Records:

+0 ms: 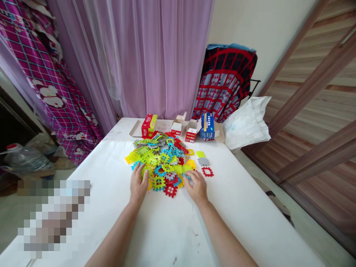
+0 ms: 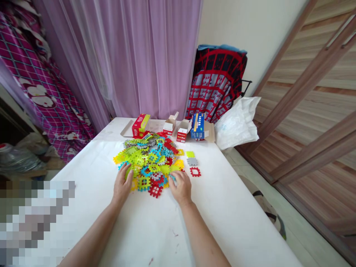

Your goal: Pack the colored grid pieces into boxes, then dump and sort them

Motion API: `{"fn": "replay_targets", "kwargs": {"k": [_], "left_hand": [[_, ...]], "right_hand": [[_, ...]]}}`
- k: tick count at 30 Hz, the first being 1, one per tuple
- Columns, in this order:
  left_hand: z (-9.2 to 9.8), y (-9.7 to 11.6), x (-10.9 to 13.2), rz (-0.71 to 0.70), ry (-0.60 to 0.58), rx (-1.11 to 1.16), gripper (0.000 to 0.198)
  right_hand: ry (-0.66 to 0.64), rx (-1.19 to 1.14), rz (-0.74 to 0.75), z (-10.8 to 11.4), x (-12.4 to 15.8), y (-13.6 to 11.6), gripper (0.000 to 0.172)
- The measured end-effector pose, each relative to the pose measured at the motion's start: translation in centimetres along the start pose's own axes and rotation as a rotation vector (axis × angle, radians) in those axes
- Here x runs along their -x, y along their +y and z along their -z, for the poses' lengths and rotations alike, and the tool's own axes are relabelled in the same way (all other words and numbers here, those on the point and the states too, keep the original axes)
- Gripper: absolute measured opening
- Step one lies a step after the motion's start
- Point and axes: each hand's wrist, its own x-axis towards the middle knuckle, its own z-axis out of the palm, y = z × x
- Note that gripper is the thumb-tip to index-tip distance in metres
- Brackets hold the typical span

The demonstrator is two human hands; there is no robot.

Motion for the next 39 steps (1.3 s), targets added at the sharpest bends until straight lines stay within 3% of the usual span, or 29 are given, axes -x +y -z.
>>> {"fn": "replay_targets", "kwargs": {"k": [4,8,11,14,16,19,22,25,32,39], "left_hand": [[0.4,-0.1,0.1,0.006,0.023,-0.006,0.04],[0.7,-0.3,0.5,0.004,0.056,-0.041,0.037],[0.9,-0.3,0.7,0.009,0.072,-0.054,0.035],[1.2,-0.2,0.9,0.01,0.078,-0.064,0.035],[1.3,0.0,1.0,0.002,0.075,-0.066,0.035],[1.5,0.1,1.1,-0.016,0.061,-0.065,0.035],[1.7,0.0,1.1,-0.01,0.045,-0.06,0.036],[1.8,0.0,1.1,0.025,0.038,-0.049,0.037],[2.0,0.7,1.0,0.089,0.014,-0.047,0.036],[2.0,0.6,0.8,0.11,-0.017,-0.037,0.036]], "right_hand": [[-0.125,0.029,0.14,0.2,1.7,-3.1,0.02],[-0.206,0.096,0.187,-0.4,1.3,-4.0,0.015],[-0.188,0.079,0.233,-0.5,1.2,-3.8,0.01],[-0.11,-0.006,0.23,-0.4,1.5,-3.6,0.017],[-0.052,-0.081,0.155,-0.3,2.0,-3.5,0.021],[-0.004,-0.194,-0.097,0.1,2.9,-2.7,0.027],[-0.002,-0.24,-0.411,1.2,3.5,-1.0,0.032],[-0.043,-0.236,-0.566,2.8,3.9,1.1,0.033],[0.001,-0.1,-0.523,5.7,4.6,4.1,0.04],[-0.267,0.08,-0.204,6.7,5.3,2.3,0.037]]}}
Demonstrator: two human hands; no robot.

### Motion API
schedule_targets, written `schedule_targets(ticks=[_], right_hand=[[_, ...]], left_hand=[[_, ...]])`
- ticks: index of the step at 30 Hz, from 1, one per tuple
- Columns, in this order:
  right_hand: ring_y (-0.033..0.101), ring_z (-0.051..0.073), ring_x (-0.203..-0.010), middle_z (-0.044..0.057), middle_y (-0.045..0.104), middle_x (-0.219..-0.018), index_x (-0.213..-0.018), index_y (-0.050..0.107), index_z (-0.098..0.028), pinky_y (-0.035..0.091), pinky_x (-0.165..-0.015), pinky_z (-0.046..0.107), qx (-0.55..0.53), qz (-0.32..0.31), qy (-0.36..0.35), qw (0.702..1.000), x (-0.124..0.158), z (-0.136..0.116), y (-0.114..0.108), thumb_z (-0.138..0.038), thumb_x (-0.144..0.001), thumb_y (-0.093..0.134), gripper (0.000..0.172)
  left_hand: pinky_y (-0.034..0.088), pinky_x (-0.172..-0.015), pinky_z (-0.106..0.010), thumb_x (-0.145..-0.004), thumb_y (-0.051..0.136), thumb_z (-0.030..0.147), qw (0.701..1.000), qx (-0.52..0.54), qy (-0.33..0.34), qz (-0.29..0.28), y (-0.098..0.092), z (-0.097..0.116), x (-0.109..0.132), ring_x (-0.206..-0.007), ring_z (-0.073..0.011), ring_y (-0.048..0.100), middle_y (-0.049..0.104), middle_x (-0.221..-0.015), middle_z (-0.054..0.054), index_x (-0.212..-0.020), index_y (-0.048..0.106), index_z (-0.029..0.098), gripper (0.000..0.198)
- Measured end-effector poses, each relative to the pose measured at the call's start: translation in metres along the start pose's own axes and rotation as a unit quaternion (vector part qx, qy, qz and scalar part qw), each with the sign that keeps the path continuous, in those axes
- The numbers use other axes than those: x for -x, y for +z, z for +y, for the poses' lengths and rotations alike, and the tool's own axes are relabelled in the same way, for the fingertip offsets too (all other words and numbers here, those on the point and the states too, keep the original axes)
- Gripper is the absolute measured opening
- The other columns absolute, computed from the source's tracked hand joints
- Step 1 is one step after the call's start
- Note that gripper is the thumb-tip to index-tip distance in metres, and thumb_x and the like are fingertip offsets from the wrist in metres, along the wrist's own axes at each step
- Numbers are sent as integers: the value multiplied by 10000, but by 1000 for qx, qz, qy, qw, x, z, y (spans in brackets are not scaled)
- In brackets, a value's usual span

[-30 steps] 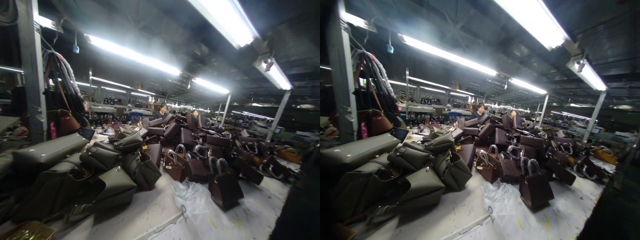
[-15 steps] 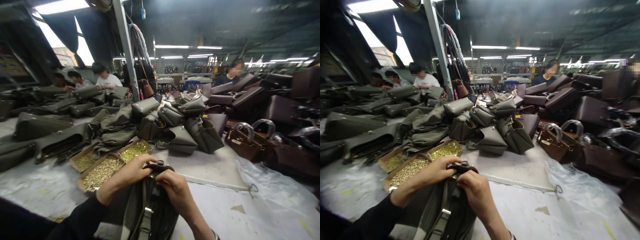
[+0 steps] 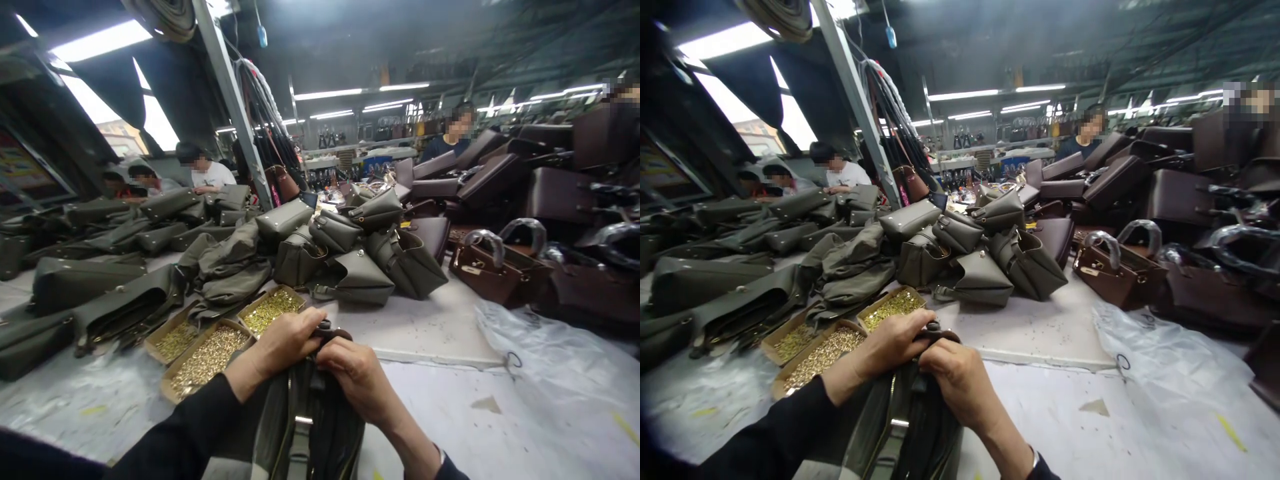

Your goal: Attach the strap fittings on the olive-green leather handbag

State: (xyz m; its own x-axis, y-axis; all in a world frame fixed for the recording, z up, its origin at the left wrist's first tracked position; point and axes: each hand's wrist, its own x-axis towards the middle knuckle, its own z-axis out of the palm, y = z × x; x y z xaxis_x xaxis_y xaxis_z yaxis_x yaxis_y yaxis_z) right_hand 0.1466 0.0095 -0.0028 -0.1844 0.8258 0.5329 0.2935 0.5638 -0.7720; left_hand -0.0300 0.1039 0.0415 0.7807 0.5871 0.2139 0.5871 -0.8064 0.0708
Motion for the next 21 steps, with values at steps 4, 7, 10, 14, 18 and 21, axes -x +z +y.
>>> schedule_targets(ticks=[4,7,10,14,18,21], right_hand=[[622,140,-789,-5,674,-864,-875,697,-226,433,-715,228,-14,5,6,1000,-3,3,-4,-82,-955,591,195],[626,140,-788,-9,682,-857,-887,704,-234,433,-722,230,-24,11,9,1000,-3,9,-5,-99,-963,580,199],[637,145,-797,-9,691,-850,-899,719,-237,443,-735,237,-51,25,19,998,-11,20,-9,-139,-963,585,178],[661,167,-820,0,711,-834,-859,737,-213,492,-772,259,-133,15,34,990,-37,40,-19,-234,-914,663,94],[687,172,-792,3,737,-817,-838,751,-201,526,-768,269,-154,-15,26,988,-56,52,-26,-283,-896,694,115],[690,170,-792,8,742,-824,-843,770,-206,519,-760,264,-146,-22,17,989,-54,53,-26,-258,-887,717,86]], left_hand=[[620,-779,-317,-968,591,306,992,-28,108,63,6,-12,10,-899,-243,766,749,-1123,-121,-1270,568,180,328],[630,-822,-346,-1016,521,317,983,-37,158,87,5,-16,15,-985,-260,763,737,-1207,-145,-1335,552,176,351],[618,-899,-352,-1030,492,295,986,-8,145,83,4,-16,15,-1096,-260,737,737,-1233,-140,-1343,572,159,351],[603,-935,-348,-1008,532,295,995,66,14,78,2,-11,9,-1111,-246,732,753,-1221,-109,-1305,634,167,339],[594,-928,-354,-966,586,335,980,138,-117,82,-1,-6,4,-1069,-246,745,782,-1160,-67,-1187,723,210,288],[585,-918,-347,-937,613,342,966,181,-155,101,0,-1,2,-1038,-237,746,793,-1106,-57,-1109,753,218,254]])
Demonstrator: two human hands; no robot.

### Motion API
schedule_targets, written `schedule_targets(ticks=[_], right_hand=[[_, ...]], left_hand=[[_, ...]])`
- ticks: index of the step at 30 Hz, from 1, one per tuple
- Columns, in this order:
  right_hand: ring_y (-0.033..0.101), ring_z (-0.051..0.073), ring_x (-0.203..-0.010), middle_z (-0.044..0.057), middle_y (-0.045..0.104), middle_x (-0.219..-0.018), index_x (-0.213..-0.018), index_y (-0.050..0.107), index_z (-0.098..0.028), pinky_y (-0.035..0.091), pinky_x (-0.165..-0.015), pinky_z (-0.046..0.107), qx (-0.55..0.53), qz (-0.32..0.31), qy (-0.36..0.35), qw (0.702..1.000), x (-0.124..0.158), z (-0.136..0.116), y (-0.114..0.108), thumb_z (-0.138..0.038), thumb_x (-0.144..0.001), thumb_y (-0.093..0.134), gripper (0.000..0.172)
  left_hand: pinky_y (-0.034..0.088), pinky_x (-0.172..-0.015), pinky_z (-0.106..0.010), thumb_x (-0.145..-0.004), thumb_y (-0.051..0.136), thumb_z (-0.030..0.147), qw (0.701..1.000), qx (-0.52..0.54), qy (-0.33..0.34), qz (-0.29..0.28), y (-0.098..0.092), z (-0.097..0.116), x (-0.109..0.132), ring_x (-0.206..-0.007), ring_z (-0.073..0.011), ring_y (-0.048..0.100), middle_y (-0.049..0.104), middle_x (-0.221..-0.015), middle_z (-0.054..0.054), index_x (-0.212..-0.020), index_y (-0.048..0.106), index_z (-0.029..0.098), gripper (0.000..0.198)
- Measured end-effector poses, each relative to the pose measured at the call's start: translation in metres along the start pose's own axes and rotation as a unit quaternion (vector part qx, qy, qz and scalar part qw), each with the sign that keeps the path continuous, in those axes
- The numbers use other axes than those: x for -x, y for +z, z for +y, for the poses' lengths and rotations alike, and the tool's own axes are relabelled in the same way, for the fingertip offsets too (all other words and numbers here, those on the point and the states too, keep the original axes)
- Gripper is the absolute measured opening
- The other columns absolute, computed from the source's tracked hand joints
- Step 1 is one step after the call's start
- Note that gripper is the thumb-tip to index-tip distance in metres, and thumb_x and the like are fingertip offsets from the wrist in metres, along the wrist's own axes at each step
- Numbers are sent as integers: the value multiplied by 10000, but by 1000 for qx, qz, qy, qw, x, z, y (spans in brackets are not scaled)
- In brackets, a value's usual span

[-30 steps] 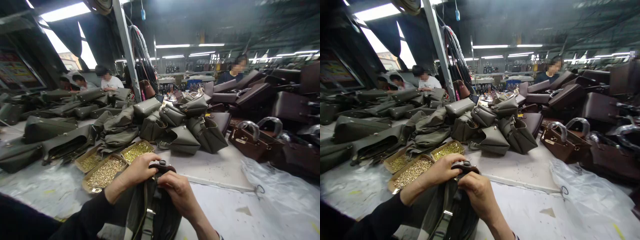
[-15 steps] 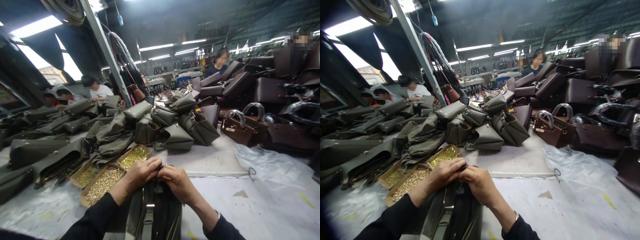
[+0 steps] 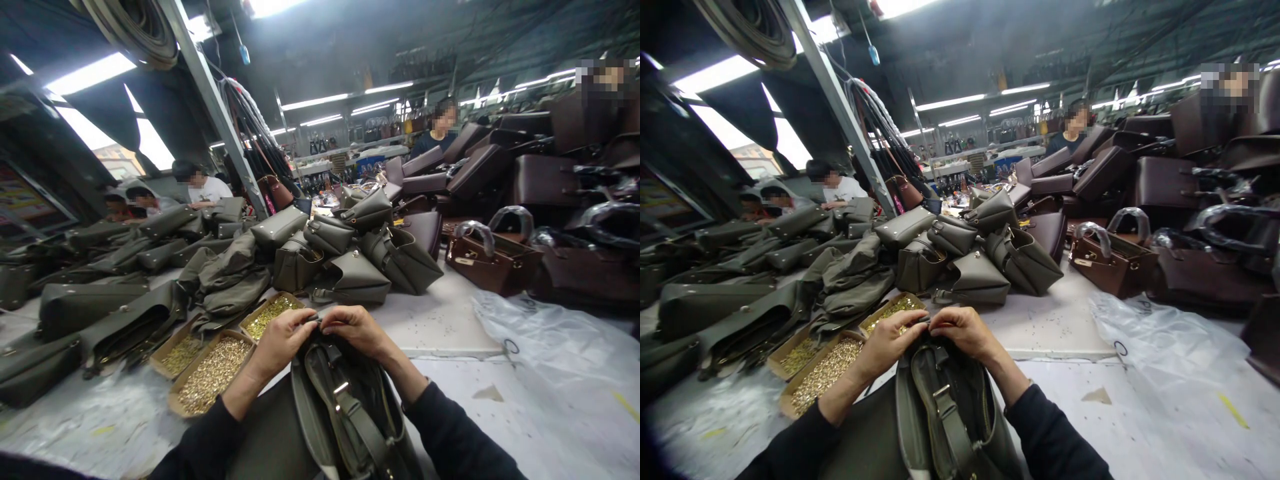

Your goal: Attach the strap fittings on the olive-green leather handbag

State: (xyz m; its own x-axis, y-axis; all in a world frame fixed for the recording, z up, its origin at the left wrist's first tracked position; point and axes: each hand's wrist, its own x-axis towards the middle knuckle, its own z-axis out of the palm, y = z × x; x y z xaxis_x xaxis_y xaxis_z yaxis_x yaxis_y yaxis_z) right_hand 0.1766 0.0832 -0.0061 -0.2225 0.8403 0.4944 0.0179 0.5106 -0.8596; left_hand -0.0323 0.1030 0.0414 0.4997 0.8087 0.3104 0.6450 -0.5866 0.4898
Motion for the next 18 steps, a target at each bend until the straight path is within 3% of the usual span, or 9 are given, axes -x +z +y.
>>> schedule_targets(ticks=[3,6,12,15,18], right_hand=[[678,166,-829,11,728,-879,-846,785,-221,497,-766,257,28,7,-9,1000,8,0,3,-199,-866,748,47],[676,148,-849,2,717,-932,-877,788,-243,484,-755,236,106,20,-37,993,14,2,8,-116,-865,737,137],[591,176,-834,37,640,-885,-879,787,-245,448,-697,259,313,98,-126,936,23,5,18,-80,-896,675,200],[550,181,-811,41,598,-856,-872,788,-245,439,-689,275,331,125,-136,925,28,7,20,-119,-923,665,182],[541,180,-800,32,582,-847,-885,785,-251,443,-696,294,293,144,-119,938,32,10,23,-156,-932,674,153]], left_hand=[[566,-925,-351,-936,598,334,999,20,2,31,6,6,0,-1040,-234,731,784,-1102,-73,-1110,746,202,263],[550,-931,-356,-925,594,344,998,45,-19,46,11,9,-2,-1036,-238,722,780,-1085,-79,-1090,750,196,271],[567,-872,-331,-859,624,368,986,116,-114,38,17,4,-9,-949,-242,747,812,-967,-55,-934,794,203,248],[586,-813,-314,-842,618,377,980,141,-135,43,20,2,-11,-880,-236,759,818,-898,-51,-870,799,190,262],[591,-811,-323,-833,628,397,974,163,-150,53,24,4,-10,-887,-243,761,821,-912,-53,-873,805,187,278]])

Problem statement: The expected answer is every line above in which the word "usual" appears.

Solution for this task:
Motion for the next 39 steps (1.3 s), targets added at the sharpest bends until straight lines stay within 3% of the usual span, or 29 are given, axes -x +y -z.
- In brackets, a value's usual span
- In brackets, a value's usual span
Motion for the next 18 steps, a target at each bend until the straight path is within 3% of the usual span, or 9 are given, axes -x +z +y.

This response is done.